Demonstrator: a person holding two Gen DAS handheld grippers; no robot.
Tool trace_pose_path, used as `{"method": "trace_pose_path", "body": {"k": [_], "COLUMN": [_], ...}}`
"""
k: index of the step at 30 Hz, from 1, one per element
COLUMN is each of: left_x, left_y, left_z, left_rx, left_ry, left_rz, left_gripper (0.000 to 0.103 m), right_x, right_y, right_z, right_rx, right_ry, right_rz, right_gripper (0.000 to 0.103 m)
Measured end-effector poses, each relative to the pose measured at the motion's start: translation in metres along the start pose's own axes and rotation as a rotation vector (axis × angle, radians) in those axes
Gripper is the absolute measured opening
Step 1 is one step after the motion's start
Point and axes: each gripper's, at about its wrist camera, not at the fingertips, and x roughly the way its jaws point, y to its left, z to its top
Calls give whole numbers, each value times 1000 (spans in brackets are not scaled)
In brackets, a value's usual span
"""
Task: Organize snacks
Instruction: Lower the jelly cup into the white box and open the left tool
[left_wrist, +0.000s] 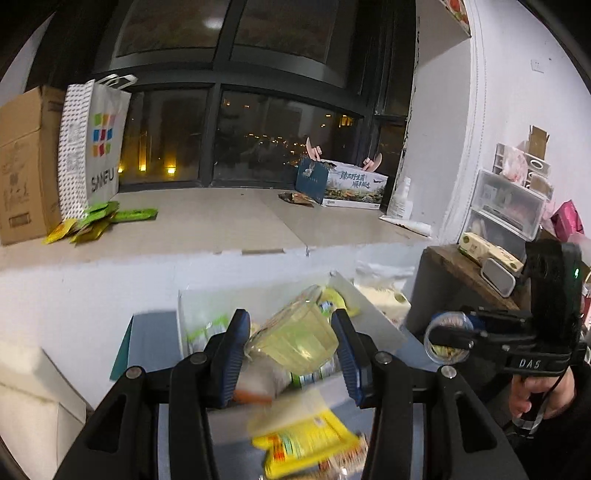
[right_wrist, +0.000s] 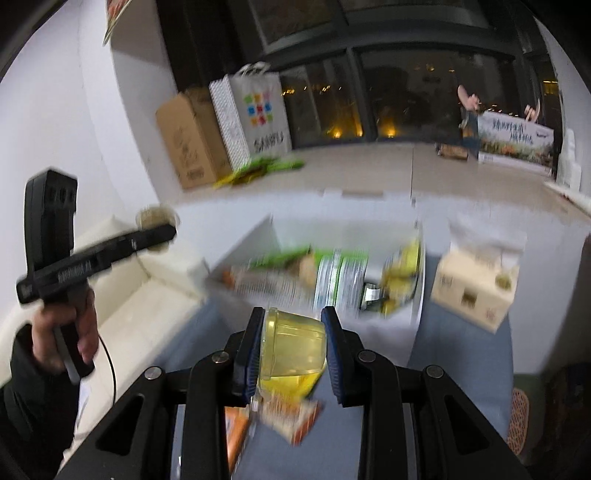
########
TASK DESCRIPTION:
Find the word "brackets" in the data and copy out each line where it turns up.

WRITTEN REPLY:
Calls give whole numbers, each value times 1000 (spans in brackets are not scaled)
In brackets, a value's usual span

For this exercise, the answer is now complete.